*Work instructions:*
Copy all of the records exactly.

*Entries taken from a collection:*

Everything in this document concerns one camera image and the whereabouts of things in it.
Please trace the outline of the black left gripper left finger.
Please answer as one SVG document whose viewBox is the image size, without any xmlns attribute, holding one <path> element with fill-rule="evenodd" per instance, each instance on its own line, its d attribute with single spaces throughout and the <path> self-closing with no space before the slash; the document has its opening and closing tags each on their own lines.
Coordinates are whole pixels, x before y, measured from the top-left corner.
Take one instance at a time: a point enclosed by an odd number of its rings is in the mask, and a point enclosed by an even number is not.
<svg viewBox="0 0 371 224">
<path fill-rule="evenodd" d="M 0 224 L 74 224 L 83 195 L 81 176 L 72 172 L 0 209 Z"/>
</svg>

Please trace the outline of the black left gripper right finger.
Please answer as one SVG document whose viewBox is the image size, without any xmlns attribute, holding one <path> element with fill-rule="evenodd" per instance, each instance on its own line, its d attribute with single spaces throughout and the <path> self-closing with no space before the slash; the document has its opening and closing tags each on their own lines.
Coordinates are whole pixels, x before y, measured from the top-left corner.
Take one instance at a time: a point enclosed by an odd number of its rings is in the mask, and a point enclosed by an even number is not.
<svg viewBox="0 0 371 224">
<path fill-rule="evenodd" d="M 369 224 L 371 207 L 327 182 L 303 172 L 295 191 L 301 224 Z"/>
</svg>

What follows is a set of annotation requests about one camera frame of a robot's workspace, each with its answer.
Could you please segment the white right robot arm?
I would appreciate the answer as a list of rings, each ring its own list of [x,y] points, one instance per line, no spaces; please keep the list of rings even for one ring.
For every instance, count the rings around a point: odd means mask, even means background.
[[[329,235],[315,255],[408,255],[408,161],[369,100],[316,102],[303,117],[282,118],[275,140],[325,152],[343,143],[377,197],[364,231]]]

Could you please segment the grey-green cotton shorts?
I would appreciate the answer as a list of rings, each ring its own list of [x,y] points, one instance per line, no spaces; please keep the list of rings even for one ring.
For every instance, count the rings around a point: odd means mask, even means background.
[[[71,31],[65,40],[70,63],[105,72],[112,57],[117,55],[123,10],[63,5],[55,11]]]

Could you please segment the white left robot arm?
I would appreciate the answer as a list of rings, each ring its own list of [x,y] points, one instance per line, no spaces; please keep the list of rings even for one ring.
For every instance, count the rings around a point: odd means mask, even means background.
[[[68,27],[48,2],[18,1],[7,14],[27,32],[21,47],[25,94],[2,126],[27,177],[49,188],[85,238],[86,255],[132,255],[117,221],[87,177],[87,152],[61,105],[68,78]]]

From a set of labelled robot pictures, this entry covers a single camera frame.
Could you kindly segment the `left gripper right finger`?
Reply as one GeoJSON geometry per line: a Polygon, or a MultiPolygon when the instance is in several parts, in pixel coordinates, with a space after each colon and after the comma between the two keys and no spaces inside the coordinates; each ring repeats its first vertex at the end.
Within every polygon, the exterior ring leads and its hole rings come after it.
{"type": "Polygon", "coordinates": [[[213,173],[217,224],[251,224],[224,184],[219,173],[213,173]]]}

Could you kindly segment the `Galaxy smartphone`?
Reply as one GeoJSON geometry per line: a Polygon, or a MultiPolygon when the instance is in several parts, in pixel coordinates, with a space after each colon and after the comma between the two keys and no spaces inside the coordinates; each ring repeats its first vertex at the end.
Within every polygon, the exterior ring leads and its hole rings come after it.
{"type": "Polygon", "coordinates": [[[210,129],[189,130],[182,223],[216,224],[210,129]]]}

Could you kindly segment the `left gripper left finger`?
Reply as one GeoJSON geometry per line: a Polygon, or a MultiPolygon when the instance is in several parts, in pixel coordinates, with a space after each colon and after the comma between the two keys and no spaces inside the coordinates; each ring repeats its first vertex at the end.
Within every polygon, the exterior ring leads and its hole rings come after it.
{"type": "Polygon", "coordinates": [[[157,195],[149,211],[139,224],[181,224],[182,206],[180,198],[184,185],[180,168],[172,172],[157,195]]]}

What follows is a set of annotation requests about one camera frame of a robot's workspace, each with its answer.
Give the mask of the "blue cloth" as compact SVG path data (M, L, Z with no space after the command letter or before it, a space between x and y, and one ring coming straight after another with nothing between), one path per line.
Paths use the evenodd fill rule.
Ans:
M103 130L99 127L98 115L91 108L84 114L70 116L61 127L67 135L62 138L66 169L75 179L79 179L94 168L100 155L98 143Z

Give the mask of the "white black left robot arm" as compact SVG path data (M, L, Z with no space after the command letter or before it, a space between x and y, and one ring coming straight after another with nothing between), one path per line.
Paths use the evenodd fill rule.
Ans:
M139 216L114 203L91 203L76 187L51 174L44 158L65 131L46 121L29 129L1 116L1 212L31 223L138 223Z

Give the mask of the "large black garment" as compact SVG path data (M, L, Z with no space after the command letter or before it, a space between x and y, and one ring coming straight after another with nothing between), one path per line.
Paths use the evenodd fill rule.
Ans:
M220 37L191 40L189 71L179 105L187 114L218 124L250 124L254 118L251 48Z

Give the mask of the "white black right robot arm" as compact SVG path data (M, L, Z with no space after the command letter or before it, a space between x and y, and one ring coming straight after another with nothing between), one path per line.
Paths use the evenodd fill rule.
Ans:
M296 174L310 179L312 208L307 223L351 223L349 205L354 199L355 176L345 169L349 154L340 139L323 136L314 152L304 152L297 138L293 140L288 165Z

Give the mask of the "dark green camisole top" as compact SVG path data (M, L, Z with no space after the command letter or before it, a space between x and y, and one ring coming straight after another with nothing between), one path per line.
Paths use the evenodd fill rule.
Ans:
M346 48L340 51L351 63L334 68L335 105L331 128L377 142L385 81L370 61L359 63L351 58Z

*Output of the exercise:*
Everything in this document concerns one camera image and the whereabouts of things in it.
Please trace the outline of the black left gripper left finger.
Please answer as one SVG document whose viewBox is the image size, without any xmlns attribute, holding one <path> element with fill-rule="evenodd" per instance, each instance on its own line, its d attribute with single spaces throughout and the <path> self-closing with no space before the slash; the document has its opening and closing tags each on their own lines.
Coordinates are whole pixels, x before y, measured from the top-left corner.
Take one instance at a time: a point enclosed by an odd number of its rings is in the mask, and a point enclosed by an even number is not.
<svg viewBox="0 0 371 224">
<path fill-rule="evenodd" d="M 0 224 L 74 224 L 83 195 L 81 176 L 72 172 L 0 209 Z"/>
</svg>

Please trace the outline of the black left gripper right finger.
Please answer as one SVG document whose viewBox is the image size, without any xmlns attribute, holding one <path> element with fill-rule="evenodd" per instance, each instance on its own line, its d attribute with single spaces throughout and the <path> self-closing with no space before the slash; the document has its opening and closing tags each on their own lines.
Coordinates are whole pixels, x before y, measured from the top-left corner.
Take one instance at a time: a point enclosed by an odd number of its rings is in the mask, and a point enclosed by an even number is not.
<svg viewBox="0 0 371 224">
<path fill-rule="evenodd" d="M 369 224 L 371 207 L 327 182 L 303 172 L 295 191 L 301 224 Z"/>
</svg>

What follows is a set of annotation requests about one camera frame of a robot's workspace, each with its answer.
Could you please segment the white right robot arm?
I would appreciate the answer as a list of rings, each ring its own list of [x,y] points, one instance per line, no spaces; please keep the list of rings even for one ring.
For every instance, count the rings around a point: odd means mask, even means background.
[[[329,235],[315,255],[408,255],[408,161],[369,100],[316,102],[303,117],[282,118],[275,140],[325,152],[343,143],[377,197],[364,231]]]

Could you please segment the grey-green cotton shorts?
I would appreciate the answer as a list of rings, each ring its own list of [x,y] points, one instance per line, no spaces; please keep the list of rings even for one ring.
For every instance, count the rings around a point: odd means mask, even means background.
[[[71,31],[65,40],[70,63],[105,72],[112,57],[117,55],[123,10],[63,5],[55,11]]]

Could you please segment the white left robot arm?
I would appreciate the answer as a list of rings, each ring its own list of [x,y] points, one instance per line, no spaces; please keep the list of rings even for one ring.
For every instance, count the rings around a point: odd means mask, even means background.
[[[68,27],[48,2],[18,1],[7,14],[27,32],[21,47],[25,94],[2,126],[27,177],[49,188],[85,238],[86,255],[132,255],[117,221],[87,177],[87,152],[61,105],[68,78]]]

From a set of labelled robot pictures, this entry covers a single camera frame.
Could you kindly segment the `left gripper right finger`?
Reply as one GeoJSON geometry per line: a Polygon, or a MultiPolygon when the instance is in several parts, in pixel coordinates, with a space after each colon and after the comma between the two keys and no spaces inside the coordinates; each ring repeats its first vertex at the end.
Within every polygon, the exterior ring leads and its hole rings come after it.
{"type": "Polygon", "coordinates": [[[213,173],[217,224],[251,224],[224,184],[219,173],[213,173]]]}

Could you kindly segment the `Galaxy smartphone`?
Reply as one GeoJSON geometry per line: a Polygon, or a MultiPolygon when the instance is in several parts, in pixel coordinates, with a space after each colon and after the comma between the two keys and no spaces inside the coordinates; each ring repeats its first vertex at the end.
Within every polygon, the exterior ring leads and its hole rings come after it.
{"type": "Polygon", "coordinates": [[[210,129],[189,130],[182,223],[216,224],[210,129]]]}

Could you kindly segment the `left gripper left finger`?
Reply as one GeoJSON geometry per line: a Polygon, or a MultiPolygon when the instance is in several parts, in pixel coordinates, with a space after each colon and after the comma between the two keys and no spaces inside the coordinates; each ring repeats its first vertex at the end.
Within every polygon, the exterior ring leads and its hole rings come after it.
{"type": "Polygon", "coordinates": [[[157,195],[149,211],[139,224],[181,224],[182,206],[180,198],[184,185],[180,168],[172,172],[157,195]]]}

What follows is a set of annotation requests about one camera frame of a robot's workspace, each with its answer.
Give the mask of the "blue cloth" as compact SVG path data (M, L, Z with no space after the command letter or before it, a space between x and y, and one ring coming straight after another with nothing between), one path per line.
Paths use the evenodd fill rule.
Ans:
M103 130L99 127L98 115L91 108L84 114L70 116L61 127L67 135L62 138L66 169L75 179L79 179L94 168L100 155L98 143Z

Give the mask of the "white black left robot arm" as compact SVG path data (M, L, Z with no space after the command letter or before it, a space between x and y, and one ring coming straight after another with nothing between), one path per line.
Paths use the evenodd fill rule.
Ans:
M139 216L114 203L91 203L76 187L51 174L44 158L65 131L46 121L29 129L1 116L1 212L31 223L138 223Z

Give the mask of the "large black garment" as compact SVG path data (M, L, Z with no space after the command letter or before it, a space between x and y, and one ring coming straight after another with nothing between), one path per line.
Paths use the evenodd fill rule.
Ans:
M220 37L191 40L189 71L179 105L187 114L218 124L250 124L254 118L251 48Z

Give the mask of the "white black right robot arm" as compact SVG path data (M, L, Z with no space after the command letter or before it, a space between x and y, and one ring coming straight after another with nothing between), one path per line.
Paths use the evenodd fill rule.
Ans:
M296 174L310 179L312 208L307 223L351 223L349 205L354 199L355 176L345 169L349 154L340 139L323 136L314 152L304 152L297 138L293 140L288 165Z

Give the mask of the "dark green camisole top" as compact SVG path data (M, L, Z with no space after the command letter or before it, a space between x and y, and one ring coming straight after another with nothing between), one path per line.
Paths use the evenodd fill rule.
Ans:
M346 48L340 51L351 63L334 68L335 105L331 128L377 142L385 81L370 61L359 63L351 58Z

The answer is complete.